» **YOUR OBJECTIVE**: Pull out of the data below the stretch of lines bounded by the one containing "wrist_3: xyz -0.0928" and the one containing "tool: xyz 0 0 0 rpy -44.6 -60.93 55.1", both bounds included, unchanged.
^^^^
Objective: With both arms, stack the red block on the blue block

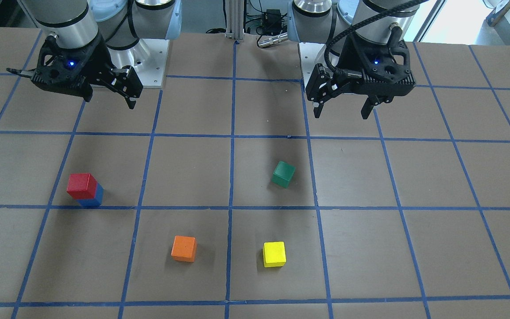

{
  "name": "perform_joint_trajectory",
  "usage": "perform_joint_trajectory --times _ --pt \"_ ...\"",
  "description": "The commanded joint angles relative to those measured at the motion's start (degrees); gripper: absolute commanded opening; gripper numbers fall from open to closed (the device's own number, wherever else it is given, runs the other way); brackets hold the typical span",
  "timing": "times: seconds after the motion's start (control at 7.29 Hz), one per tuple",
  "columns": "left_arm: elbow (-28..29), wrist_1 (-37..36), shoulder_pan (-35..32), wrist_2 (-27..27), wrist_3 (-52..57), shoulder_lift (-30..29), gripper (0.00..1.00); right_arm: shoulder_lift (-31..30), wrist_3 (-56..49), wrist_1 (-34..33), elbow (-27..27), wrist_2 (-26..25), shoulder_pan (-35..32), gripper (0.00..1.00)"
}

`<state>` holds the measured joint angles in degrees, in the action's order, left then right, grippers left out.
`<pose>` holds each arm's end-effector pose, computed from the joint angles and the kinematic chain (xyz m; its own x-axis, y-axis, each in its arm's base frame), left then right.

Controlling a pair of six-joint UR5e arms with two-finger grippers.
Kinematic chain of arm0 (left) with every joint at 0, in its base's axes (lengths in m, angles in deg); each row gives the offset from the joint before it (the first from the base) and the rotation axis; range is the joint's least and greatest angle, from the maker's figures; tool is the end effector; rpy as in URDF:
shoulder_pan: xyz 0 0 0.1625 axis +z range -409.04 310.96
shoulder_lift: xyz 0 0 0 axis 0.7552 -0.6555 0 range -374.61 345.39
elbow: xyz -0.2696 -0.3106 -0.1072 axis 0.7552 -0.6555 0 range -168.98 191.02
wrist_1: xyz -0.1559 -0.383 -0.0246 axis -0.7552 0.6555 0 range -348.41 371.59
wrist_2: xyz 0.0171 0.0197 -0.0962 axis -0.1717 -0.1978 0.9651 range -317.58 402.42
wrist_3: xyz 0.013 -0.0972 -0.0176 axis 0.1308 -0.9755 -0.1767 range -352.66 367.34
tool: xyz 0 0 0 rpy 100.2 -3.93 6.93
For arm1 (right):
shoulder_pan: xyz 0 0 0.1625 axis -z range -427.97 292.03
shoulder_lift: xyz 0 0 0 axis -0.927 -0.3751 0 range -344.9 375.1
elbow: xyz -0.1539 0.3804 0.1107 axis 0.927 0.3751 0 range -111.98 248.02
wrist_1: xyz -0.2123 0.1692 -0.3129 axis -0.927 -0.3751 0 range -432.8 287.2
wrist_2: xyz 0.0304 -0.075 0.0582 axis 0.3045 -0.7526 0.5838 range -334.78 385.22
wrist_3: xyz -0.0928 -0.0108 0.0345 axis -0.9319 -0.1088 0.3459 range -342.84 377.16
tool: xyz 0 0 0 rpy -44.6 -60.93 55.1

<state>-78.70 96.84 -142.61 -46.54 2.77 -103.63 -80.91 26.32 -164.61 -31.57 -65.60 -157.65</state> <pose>-0.1656 -0.4850 0.5075 -0.9995 -0.0151 0.0264 -0.0178 0.9945 -0.1030 0.1293 -0.4443 0.4581 -0.9862 0.1642 0.0191 0.1647 0.9859 0.0283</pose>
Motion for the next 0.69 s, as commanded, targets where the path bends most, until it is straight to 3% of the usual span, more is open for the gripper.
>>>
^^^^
» **SOLUTION BELOW**:
wrist_3: xyz -0.0928 -0.0108 0.0345 axis -0.9319 -0.1088 0.3459 range -342.84 377.16
tool: xyz 0 0 0 rpy -44.6 -60.93 55.1

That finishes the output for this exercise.